Dynamic batch - A mode of inference deployment where the batch size is unknown until runtime. Historically, TensorRT treated batch size as a special dimension and the only configurable dimension at runtime. TensorRT 6 and later allow engines to be built such that all dimensions of inputs can be adjusted at runtime.

E

Engine - A representation of a model optimized by the TensorRT builder. For more information about the engine, refer to the Execution API.

Explicitly Data-Dependent Shape - A tensor shape that depends on the dimensions of an output of INonZeroLayer or INMSLayer.

F

Framework integration - Integration of TensorRT into a framework such as PyTorch, allowing model optimization and inference within the framework.

I

Implicitly Data-Dependent Shape - A tensor shape with a dynamic dimension calculated from data other than network input dimensions, network input shape tensors, or an explicitly data-dependent shape (see Explicitly Data-Dependent Shape). For example, a shape with a dimension calculated from data output by a convolution.

N

Network definition - A representation of a model in TensorRT. A network definition is a graph of tensors and operators.

O

ONNX - Open Neural Network eXchange. A framework-independent standard for representing machine learning models. For more information about ONNX, refer to onnx.ai.
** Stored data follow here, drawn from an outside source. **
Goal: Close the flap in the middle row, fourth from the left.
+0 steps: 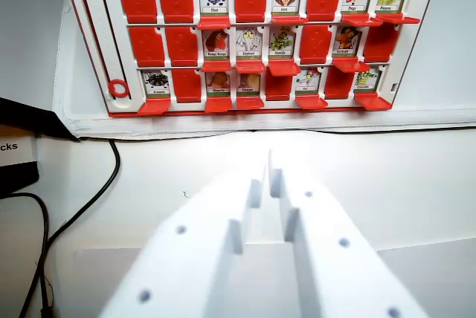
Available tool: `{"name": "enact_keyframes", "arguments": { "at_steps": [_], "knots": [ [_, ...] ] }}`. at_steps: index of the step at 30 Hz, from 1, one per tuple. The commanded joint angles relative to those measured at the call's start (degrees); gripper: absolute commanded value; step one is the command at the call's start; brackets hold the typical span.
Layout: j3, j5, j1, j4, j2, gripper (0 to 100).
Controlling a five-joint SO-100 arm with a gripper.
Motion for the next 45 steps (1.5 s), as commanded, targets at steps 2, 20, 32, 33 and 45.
{"name": "enact_keyframes", "arguments": {
  "at_steps": [2, 20, 32, 33, 45],
  "knots": [
    [2.37, 0.18, 1.41, -5.54, 3.25, 0],
    [33.40, -4.04, 5.10, -35.60, 1.49, 0],
    [41.57, -6.06, 4.13, -55.72, -11.69, 0],
    [41.31, -5.89, 4.04, -56.43, -12.92, 0],
    [35.60, -3.96, 2.20, -59.94, -24.52, 0]
  ]
}}
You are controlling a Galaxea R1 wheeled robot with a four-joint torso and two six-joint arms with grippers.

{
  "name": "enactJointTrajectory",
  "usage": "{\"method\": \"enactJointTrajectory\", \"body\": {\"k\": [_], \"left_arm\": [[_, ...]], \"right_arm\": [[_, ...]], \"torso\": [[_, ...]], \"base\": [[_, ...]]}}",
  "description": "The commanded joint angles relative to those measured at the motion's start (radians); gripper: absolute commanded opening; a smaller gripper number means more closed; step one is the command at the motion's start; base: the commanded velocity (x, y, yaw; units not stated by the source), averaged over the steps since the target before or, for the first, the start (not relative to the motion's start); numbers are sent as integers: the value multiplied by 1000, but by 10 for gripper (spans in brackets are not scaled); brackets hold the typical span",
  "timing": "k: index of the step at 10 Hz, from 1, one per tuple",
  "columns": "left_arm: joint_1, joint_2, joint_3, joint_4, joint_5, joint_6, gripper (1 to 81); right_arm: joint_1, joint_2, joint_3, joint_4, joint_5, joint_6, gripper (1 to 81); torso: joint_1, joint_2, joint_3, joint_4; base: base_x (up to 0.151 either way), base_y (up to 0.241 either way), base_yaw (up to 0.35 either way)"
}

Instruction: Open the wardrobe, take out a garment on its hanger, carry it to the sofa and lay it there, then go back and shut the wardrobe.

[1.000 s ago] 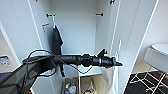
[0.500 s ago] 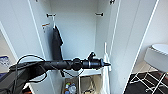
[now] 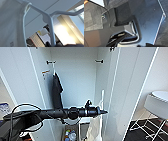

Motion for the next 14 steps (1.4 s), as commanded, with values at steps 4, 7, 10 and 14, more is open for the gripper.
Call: {"method": "enactJointTrajectory", "body": {"k": [4, 7, 10, 14], "left_arm": [[-179, 5, 25, 26, -59, 10, 10], [-170, 1, 25, 33, -86, 11, 10], [-164, 1, 22, 39, -96, 4, 10], [-164, -1, 20, 36, -88, 2, 10]], "right_arm": [[33, 6, 6, -7, -52, -5, 811], [34, 8, 6, -7, -52, -5, 811], [33, 8, 6, -7, -52, -5, 811], [31, 8, 6, -5, -52, -5, 811]], "torso": [[0, 0, 0, 0], [0, 0, 0, 0], [0, 0, 0, 0], [0, 0, 0, 0]], "base": [[0, 0, 0], [0, 0, 0], [0, 0, 0], [0, 0, -135]]}}
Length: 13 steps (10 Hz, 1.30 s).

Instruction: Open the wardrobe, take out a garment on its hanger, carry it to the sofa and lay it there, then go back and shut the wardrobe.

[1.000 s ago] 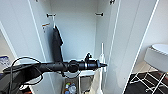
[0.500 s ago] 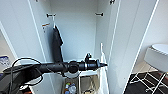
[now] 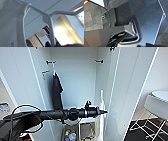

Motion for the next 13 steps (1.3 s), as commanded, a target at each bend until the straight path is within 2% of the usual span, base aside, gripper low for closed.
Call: {"method": "enactJointTrajectory", "body": {"k": [1, 11, 12, 13], "left_arm": [[-180, 0, 20, 29, -45, 10, 10], [-180, 11, 23, 33, -38, 10, 10], [-180, 11, 25, 32, -38, 12, 10], [-180, 11, 25, 33, -38, 12, 10]], "right_arm": [[31, 8, 5, -5, -52, -5, 811], [30, 8, 6, -7, -51, -5, 811], [31, 8, 5, -7, -51, -4, 811], [31, 8, 3, -2, -51, -4, 811]], "torso": [[0, 0, 0, 0], [0, 0, 0, 0], [0, 0, 0, 99], [0, 0, 0, 106]], "base": [[0, 0, -155], [0, 0, -192], [0, 0, -198], [0, 0, -197]]}}
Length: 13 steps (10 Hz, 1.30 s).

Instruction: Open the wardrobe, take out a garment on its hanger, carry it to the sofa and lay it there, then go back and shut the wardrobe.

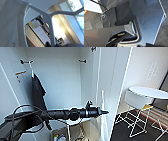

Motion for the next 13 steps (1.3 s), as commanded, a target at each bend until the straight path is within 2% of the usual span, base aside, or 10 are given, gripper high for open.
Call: {"method": "enactJointTrajectory", "body": {"k": [1, 2, 3, 4, 5, 10, 12, 13], "left_arm": [[-180, 1, 25, 31, -42, 10, 10], [-181, 3, 25, 31, -42, 12, 10], [-180, 3, 25, 31, -41, 12, 10], [-180, 3, 25, 31, -42, 10, 10], [-180, 6, 25, 31, -41, 12, 10], [-180, 46, 22, 33, -41, 12, 10], [-180, 53, 23, 33, -39, 12, 10], [-181, 59, 22, 34, -39, 12, 10]], "right_arm": [[35, 5, 4, -1, -51, -4, 811], [33, 5, 4, -1, -51, -4, 811], [33, 5, 4, -1, -45, -4, 811], [33, 5, 3, 0, -39, -2, 811], [33, 5, 1, 0, -39, 2, 811], [31, 5, -2, 2, -31, 5, 811], [31, 5, -2, 0, -31, 5, 811], [31, 5, -2, 0, -31, 5, 811]], "torso": [[0, 0, 0, 94], [0, 0, 0, 28], [0, 0, 0, 62], [0, 0, 0, 87], [0, 0, 0, 99], [0, 0, 0, 100], [0, 0, -91, 100], [-1, 0, -19, 100]], "base": [[0, 0, -197], [0, 0, -197], [0, 0, -197], [0, 0, -197], [0, 0, -197], [0, 0, -197], [0, 0, -197], [0, 0, -197]]}}
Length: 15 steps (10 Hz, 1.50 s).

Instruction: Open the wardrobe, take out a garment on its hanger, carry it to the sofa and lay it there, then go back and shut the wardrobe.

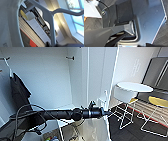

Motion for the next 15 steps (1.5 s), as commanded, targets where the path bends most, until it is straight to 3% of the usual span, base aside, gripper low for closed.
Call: {"method": "enactJointTrajectory", "body": {"k": [1, 4, 12, 15], "left_arm": [[-178, 19, 19, 33, -36, 14, 10], [-185, 42, 18, 34, -14, 14, 10], [-192, 147, -65, 50, 45, 14, 10], [-192, 136, -79, 46, 51, 14, 10]], "right_arm": [[28, 7, 8, 0, -55, -1, 811], [28, 7, 8, -2, -55, -1, 811], [29, 8, 3, -3, -55, -2, 811], [29, 7, 3, -3, -55, -2, 811]], "torso": [[0, 0, 3, 0], [2, 1, -36, 0], [2, 1, -34, 0], [2, 1, -34, 0]], "base": [[0, 0, -197], [0, 0, -197], [0, 0, -197], [0, 0, -196]]}}
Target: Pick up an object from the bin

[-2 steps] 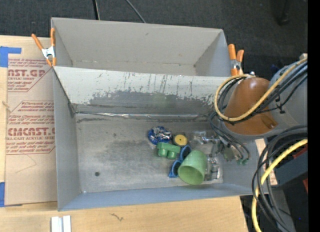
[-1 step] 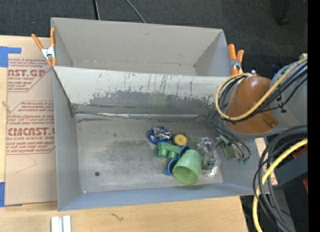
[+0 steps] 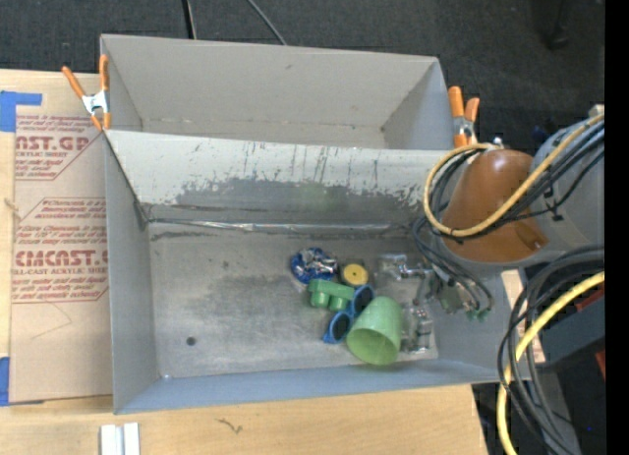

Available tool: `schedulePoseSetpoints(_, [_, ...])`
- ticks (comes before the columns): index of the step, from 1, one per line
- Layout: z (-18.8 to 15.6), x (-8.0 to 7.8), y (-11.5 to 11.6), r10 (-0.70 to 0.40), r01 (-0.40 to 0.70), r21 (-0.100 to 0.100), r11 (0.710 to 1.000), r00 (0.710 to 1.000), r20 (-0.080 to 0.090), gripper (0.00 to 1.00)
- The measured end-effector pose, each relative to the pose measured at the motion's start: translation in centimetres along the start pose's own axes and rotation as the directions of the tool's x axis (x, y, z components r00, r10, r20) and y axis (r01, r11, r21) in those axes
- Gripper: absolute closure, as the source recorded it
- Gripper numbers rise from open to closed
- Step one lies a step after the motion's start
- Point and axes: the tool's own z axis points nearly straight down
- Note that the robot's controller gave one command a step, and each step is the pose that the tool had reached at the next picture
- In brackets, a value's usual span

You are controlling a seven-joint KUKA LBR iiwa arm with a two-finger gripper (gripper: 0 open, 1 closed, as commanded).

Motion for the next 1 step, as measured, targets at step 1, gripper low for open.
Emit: schedulePoseSetpoints(1, [0.45,0.65,8.07,-0.090,0.090,-0.003,0.996,0.996,0.003,0.00])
ONNX parser - A parser for creating a TensorRT network definition from an ONNX model. For more details on the C++ ONNX Parser, refer to the NvONNXParser or the Python ONNX Parser.

P

Plan - An optimized inference engine in a serialized format. The application will first deserialize the model from the plan file to initialize the inference engine. A typical application will build an engine once and then serialize it as a plan file for later use.

Platform - A combination of architecture and operating system. Examples of these platforms are Linux on x86 and QNX Standard on AArch64. Platforms with different architectures or different operating systems are considered different platforms.

Precision - Refers to the numerical format used to represent values in a computational method. This option is specified as part of the TensorRT build step. TensorRT supports mixed precision inference with FP32, TF32, FP16, or INT8 precisions. Devices before NVIDIA Ampere Architecture default to FP32. NVIDIA Ampere Architecture and later devices default to TF32, a fast format using FP32 storage with lower-precision math.

R

Runtime - The component of TensorRT that performs inference on a TensorRT engine. The runtime API supports synchronous and asynchronous execution, profiling, enumeration, and querying of the bindings for engine inputs and outputs.